## WORK REQUIRED
Output a verbatim copy of the data, cut off after the line that contains "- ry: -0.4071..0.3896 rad".

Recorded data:

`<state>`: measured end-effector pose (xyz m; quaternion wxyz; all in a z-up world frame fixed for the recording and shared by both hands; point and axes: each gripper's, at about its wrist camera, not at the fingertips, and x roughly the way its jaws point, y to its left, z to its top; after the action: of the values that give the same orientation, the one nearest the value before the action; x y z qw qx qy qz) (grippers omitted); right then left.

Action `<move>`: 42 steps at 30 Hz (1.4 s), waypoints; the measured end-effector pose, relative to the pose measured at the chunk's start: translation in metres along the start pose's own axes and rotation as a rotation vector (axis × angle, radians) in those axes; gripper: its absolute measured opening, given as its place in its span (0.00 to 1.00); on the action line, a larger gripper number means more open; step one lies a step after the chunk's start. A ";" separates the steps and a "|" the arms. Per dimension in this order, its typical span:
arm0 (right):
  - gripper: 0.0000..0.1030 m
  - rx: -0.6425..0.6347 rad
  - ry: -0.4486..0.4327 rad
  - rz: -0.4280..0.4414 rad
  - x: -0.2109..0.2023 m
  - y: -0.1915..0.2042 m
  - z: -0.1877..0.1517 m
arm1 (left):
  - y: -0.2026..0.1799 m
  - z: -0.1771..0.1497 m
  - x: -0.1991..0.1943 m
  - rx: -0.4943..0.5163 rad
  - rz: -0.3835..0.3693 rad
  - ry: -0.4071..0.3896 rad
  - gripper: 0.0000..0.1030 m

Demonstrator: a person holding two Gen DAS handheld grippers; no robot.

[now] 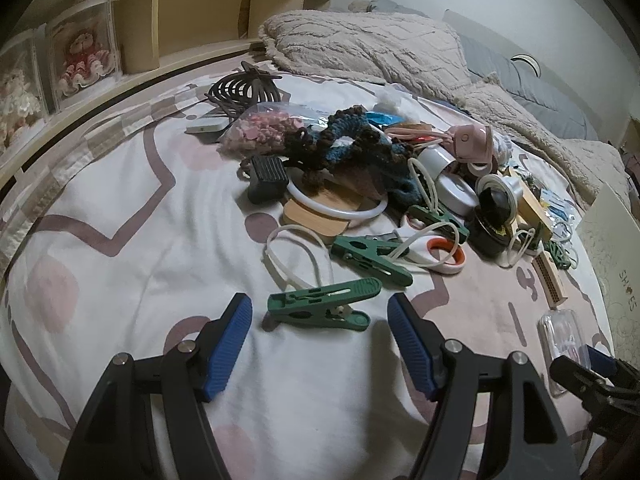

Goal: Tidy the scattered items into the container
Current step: 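Close right tool on the clear NAIL STUDIO case and lift it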

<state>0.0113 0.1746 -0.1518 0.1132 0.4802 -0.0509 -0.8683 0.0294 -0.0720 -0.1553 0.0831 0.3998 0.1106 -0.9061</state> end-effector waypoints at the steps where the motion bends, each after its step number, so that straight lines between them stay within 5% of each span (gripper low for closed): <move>1: 0.88 -0.003 0.001 -0.007 0.001 0.001 0.000 | 0.001 0.000 -0.001 -0.002 0.003 0.000 0.65; 10: 0.87 0.014 -0.001 0.011 -0.001 -0.002 0.000 | 0.011 0.001 -0.003 -0.060 -0.002 0.008 0.52; 14: 0.74 -0.010 -0.018 -0.013 -0.002 0.002 0.001 | 0.013 0.001 -0.002 -0.066 -0.009 0.012 0.39; 36: 0.73 -0.029 -0.090 0.025 -0.015 0.009 0.004 | 0.004 0.009 -0.012 -0.034 -0.079 -0.012 0.38; 38: 0.50 -0.026 -0.109 0.035 -0.020 0.008 0.006 | -0.001 0.010 -0.017 -0.005 -0.085 -0.035 0.38; 42: 0.48 0.007 -0.109 0.068 -0.024 0.001 0.010 | -0.010 0.010 -0.023 0.042 -0.086 -0.056 0.38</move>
<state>0.0154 0.1795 -0.1261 0.1380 0.4304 -0.0761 -0.8888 0.0349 -0.0634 -0.1303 0.0389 0.3708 0.1061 -0.9218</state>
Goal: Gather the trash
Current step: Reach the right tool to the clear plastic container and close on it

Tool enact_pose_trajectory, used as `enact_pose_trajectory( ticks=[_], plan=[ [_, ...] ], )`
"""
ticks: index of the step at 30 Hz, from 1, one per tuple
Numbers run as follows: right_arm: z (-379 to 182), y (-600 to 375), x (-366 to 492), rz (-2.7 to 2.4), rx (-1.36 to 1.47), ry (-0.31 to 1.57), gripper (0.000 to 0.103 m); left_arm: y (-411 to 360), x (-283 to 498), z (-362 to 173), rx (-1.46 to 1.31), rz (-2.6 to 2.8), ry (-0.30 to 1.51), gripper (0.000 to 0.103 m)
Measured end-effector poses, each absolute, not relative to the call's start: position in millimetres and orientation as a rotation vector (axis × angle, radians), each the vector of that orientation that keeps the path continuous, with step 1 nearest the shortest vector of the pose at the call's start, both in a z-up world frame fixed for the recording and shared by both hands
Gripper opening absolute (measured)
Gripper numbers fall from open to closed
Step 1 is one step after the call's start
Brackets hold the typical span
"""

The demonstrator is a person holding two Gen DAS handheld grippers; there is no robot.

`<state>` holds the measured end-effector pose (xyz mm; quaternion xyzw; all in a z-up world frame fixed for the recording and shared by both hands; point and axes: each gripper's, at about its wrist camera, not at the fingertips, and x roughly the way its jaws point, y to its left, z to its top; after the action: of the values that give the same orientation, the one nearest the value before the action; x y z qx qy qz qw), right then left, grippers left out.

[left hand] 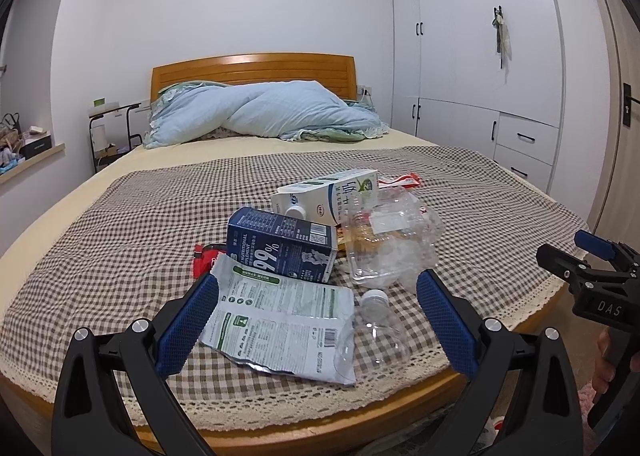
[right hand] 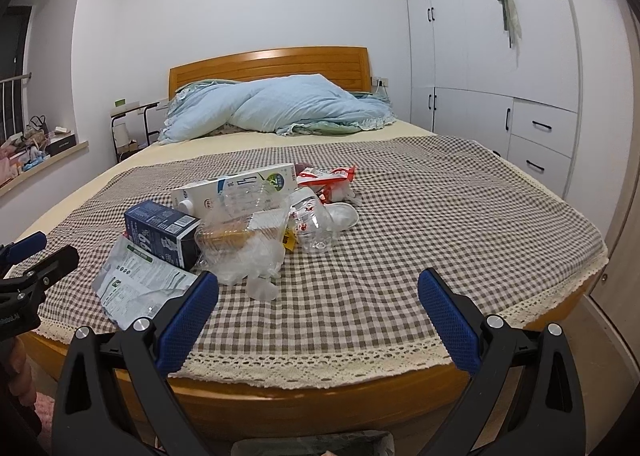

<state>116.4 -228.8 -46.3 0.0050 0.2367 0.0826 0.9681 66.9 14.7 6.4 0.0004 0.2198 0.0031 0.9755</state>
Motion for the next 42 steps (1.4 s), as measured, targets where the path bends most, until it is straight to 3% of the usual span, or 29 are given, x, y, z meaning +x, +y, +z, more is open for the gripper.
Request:
enact_pose_trajectory(
  ticks=[21, 42],
  plan=[
    [-81.8, -201.5, 193.1, 0.310, 0.101, 0.582, 0.096, 26.0, 133.9, -11.0, -0.064, 0.041, 0.446, 0.096],
    [-135.7, -181.0, 257.0, 0.388, 0.710, 0.713, 0.096, 49.1, 167.3, -28.9, -0.111, 0.074, 0.452, 0.096]
  ],
)
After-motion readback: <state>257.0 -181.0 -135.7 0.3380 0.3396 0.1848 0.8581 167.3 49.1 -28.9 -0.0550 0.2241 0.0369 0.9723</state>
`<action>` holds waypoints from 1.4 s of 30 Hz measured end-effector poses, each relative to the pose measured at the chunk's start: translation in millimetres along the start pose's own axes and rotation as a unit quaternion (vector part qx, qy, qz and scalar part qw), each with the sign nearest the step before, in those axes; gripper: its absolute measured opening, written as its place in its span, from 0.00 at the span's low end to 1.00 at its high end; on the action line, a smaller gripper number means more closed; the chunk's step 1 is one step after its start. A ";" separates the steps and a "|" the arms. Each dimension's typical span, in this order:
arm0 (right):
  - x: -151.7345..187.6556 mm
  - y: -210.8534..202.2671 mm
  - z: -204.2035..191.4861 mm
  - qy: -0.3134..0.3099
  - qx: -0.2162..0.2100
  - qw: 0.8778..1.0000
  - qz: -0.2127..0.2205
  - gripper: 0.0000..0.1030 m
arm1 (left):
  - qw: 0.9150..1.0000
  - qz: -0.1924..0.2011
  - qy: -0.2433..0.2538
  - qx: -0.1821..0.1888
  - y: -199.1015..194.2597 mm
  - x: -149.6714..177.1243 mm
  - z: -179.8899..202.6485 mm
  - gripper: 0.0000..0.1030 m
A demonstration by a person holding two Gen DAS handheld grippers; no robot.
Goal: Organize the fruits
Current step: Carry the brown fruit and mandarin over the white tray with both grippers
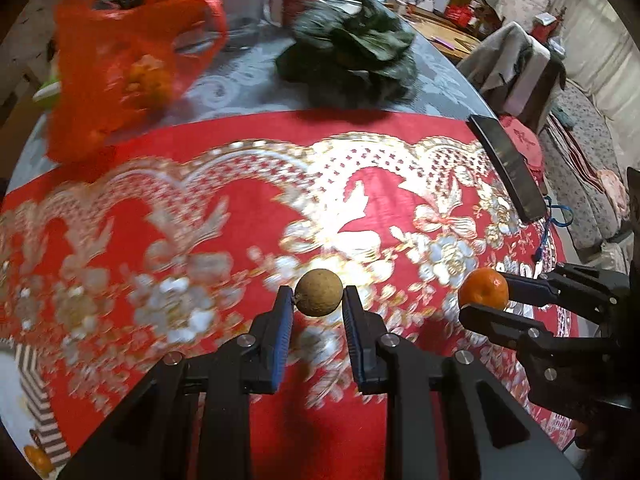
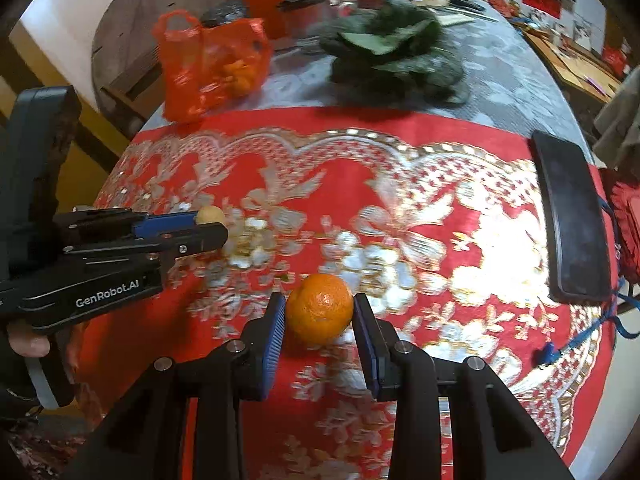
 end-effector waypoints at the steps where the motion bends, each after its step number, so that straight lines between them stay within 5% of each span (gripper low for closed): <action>1: -0.8 0.9 -5.7 -0.005 -0.002 1.000 -0.001 0.36 | 1.000 0.003 -0.005 -0.004 -3.6 2.3 -5.3 0.24; 27: -1.4 28.2 -158.5 -0.131 -0.051 0.990 -0.023 0.36 | 0.990 0.039 -0.118 -0.061 -82.4 82.7 -120.4 0.24; 42: -0.8 45.9 -252.1 -0.220 -0.079 0.971 -0.041 0.36 | 0.975 0.060 -0.195 -0.088 -127.4 139.1 -189.1 0.24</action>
Point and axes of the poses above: each gripper's, at about its wrist camera, not at the fingertips, and y roughly the way its jaws point, z to its right, x to its underside, the point moved 7 cm from there along y, roughly the way its jaws point, and after that the axes turned 3 degrees about -z, right-handed, at the moved point
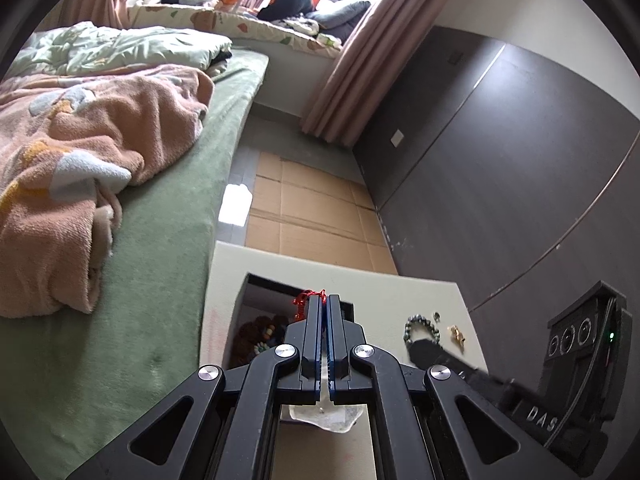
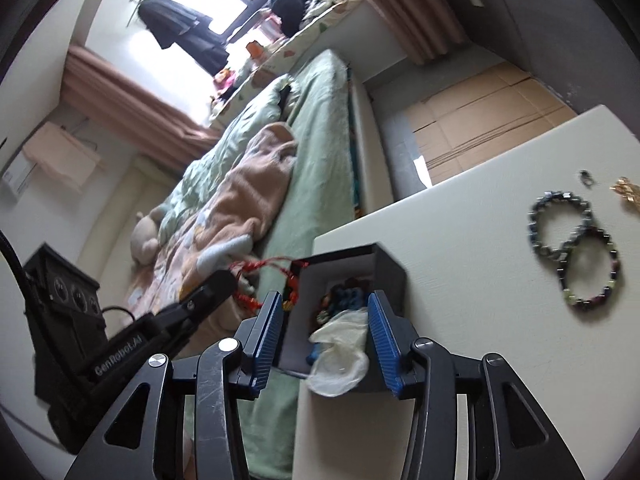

## EXERCISE SOLUTION
`<state>`: measured end-effector pose (xyz m; quaternion wxyz; all in a z-up world frame fixed for the recording and shared by both hands; point and axes: each gripper's, at about its wrist camera, not at the fingertips, and x roughly the way its jaws point, y to its left, z to its top; after the action: of the values that give the same orientation, the one nearest the value before the action; x y z qw qx qy qz) (grippers omitted); right then left.

Action `<move>`: 42 steps at 30 Hz (1.4 s), waypoints; the measured end-effector pose, relative to the pose measured at the chunk's start: translation in metres along the start pose's own axes and rotation as a rotation vector (axis × angle, radians) in those axes; gripper: its absolute measured opening, given as its place in its span (0.00 to 1.00); on the action line, a larger gripper number means more open; step one lies a step after the chunk's start. A ";" separates the steps and a "|" the arms. Per dimension in this order, its typical span:
arm0 (right):
  - gripper: 0.0000..0.1030 m
  - rx: -0.6425..0.6347 rad
  - ry: -0.4486..0.4327 rad
  - rz: -0.4280..0.4414 rad
  - x: -0.2109..0.2023 m
  - y: -0.1915..0.2042 m
  - z: -0.1877..0.1517 m
arm1 (left):
  - y: -0.2026..0.1799 m
  - z: -0.1771..0.1497 m
  - x: -0.1991..0.1943 m
  - rx: -0.4943..0.5163 rad
  - rz: -0.3835..0.3693 rad
  - ry: -0.4071..0.3896 rad

The answer contains nothing further.